Suppression of experimental lung colonization of mouse colon adenocarcinoma 26 in vivo by an anti-idiotype monoclonal antibody recognizing a platelet surface molecule

The interaction between platelets and tumor cells is important in the formation of pulmonary metastasis. We previously established the 8F11 monoclonal antibody (mAb) by immunizing rats with the NL-17 cell line, a highly metastatic variant of mouse colon adenocarcinoma 26. 8F11 could inhibit the platelet aggregation in vitro and suppress the pulmonary metastasis in vivo by NL-17 cells. 8F11 recognized the M(r) 44,000 sialoglycoprotein (gp44) on NL-17 cells, and the affinity-purified gp44 alone could induce platelet aggregation. Therefore, 8F11 might inhibit gp44- induced platelet aggregation by masking the epitope of gp44 that interacted with unknown molecule(s) on the platelet surface. To identify the platelet antigen that interacted with gp44, we generated anti-idiotype mAbs by immunizing rats with 8F11. Two of the established mAbs, AIP1 and AIP4, recognized not only 8F11 but also the M(r) 160,000 platelet surface protein.
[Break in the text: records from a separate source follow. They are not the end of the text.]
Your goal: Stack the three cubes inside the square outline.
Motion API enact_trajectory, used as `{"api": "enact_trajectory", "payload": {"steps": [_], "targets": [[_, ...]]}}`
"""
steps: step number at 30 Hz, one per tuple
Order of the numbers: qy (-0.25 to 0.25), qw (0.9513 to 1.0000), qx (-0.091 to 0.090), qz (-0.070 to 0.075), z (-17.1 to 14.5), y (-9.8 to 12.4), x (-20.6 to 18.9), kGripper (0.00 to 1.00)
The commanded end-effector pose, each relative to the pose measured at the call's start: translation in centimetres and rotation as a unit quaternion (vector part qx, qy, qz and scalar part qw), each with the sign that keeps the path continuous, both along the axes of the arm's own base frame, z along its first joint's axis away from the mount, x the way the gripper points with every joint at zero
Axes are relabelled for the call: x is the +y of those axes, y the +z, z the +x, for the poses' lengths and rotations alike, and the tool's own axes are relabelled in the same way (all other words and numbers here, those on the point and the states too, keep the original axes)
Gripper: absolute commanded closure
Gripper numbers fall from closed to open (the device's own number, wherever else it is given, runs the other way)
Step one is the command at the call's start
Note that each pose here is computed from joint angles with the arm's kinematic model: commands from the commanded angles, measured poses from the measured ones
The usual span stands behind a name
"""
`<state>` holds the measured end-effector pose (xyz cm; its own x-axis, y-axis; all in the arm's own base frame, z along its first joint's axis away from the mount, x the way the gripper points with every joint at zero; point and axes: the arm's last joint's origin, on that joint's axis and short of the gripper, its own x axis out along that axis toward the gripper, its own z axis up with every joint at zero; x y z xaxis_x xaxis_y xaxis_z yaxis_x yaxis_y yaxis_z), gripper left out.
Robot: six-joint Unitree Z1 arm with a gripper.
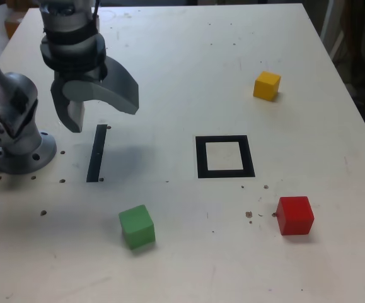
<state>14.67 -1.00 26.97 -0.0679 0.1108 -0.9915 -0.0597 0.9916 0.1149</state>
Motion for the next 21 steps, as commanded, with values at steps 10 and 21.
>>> {"api": "enact_trajectory", "payload": {"steps": [10,21], "targets": [[-0.044,0.9990,0.010,0.001,6.0,1.9,-2.6,0.01],[-0.084,0.9964,0.010,0.000,11.6,3.5,-6.0,0.00]]}}
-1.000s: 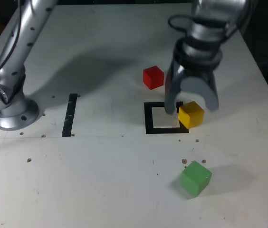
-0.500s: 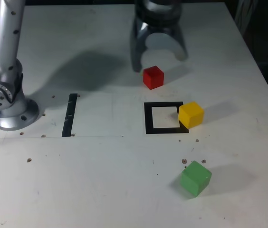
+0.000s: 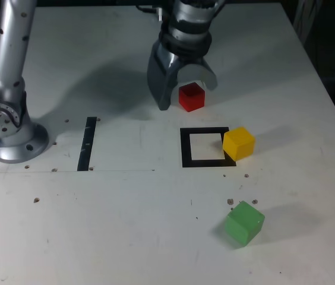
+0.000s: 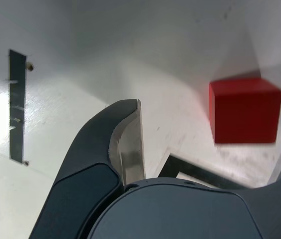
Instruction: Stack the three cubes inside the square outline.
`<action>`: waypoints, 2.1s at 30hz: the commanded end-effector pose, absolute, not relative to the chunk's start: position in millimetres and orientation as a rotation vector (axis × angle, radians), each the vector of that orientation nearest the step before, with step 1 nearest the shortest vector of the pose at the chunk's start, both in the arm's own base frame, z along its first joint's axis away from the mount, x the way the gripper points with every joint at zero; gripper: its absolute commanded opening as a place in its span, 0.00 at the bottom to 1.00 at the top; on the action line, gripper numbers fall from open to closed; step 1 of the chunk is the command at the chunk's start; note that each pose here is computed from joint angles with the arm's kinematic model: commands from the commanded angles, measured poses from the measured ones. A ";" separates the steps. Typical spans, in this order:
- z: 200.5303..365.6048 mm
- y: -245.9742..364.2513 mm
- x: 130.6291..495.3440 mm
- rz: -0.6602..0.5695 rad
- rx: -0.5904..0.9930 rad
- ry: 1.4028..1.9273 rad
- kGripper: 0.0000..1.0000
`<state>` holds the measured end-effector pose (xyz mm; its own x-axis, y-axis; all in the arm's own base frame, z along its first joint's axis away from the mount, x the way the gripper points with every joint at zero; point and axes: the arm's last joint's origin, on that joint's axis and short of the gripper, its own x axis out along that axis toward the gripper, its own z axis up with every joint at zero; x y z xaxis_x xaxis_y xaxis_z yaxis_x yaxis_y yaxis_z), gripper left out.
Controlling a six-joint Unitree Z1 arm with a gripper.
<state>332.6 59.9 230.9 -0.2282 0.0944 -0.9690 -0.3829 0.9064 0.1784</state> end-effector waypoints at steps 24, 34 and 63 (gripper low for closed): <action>205.6 83.7 352.7 0.452 -0.227 1.726 0.49; 206.8 84.3 354.5 0.444 -0.220 1.714 0.29; 280.0 -19.4 339.0 0.186 0.012 1.641 0.19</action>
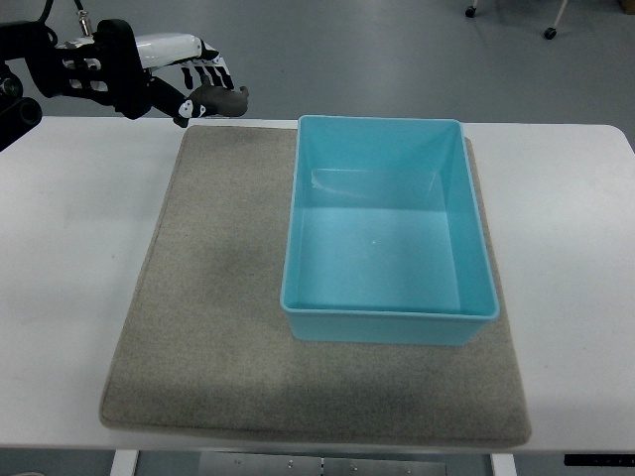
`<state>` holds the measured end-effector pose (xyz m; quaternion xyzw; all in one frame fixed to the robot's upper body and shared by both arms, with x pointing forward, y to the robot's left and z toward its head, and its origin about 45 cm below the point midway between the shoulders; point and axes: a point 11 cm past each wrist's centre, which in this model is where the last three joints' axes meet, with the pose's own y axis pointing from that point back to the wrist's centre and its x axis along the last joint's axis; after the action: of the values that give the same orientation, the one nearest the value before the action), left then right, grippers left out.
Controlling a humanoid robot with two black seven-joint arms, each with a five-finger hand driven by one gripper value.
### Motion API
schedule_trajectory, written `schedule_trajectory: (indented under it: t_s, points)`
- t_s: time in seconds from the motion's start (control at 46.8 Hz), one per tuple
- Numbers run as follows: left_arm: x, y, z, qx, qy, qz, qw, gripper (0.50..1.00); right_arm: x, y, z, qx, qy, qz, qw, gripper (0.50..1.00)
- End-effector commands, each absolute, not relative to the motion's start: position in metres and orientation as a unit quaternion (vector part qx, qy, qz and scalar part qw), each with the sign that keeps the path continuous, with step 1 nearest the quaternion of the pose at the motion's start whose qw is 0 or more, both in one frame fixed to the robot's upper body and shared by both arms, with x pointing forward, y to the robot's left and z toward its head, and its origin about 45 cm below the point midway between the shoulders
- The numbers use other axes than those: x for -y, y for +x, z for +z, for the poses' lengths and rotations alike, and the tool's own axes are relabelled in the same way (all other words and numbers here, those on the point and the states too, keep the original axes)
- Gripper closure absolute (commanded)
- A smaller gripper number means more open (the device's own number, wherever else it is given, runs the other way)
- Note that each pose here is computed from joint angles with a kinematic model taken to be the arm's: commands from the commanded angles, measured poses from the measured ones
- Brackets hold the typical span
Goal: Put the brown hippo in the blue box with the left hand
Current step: 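Lift the hippo with the left hand up off the mat, then carry the hippo over the blue box and lower it inside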
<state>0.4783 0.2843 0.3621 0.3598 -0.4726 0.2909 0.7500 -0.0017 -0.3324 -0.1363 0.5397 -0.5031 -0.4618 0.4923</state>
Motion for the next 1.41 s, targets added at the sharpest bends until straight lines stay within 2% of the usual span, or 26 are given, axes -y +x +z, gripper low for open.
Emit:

AIP4 mAb could also inhibit the NL-17 cell-induced platelet aggregation in a dose-dependent manner. Furthermore, pretreatment of mice with AIP4 mAb suppressed the pulmonary metastasis of NL-17 cells in vivo. These results suggest that the M(r) 1600,000 platelet antigen participates in the NL-17 cell-induced plalelet aggregation and colonization of NL-17 cells in the lung by interacting with the gp44 of NL-17 cells.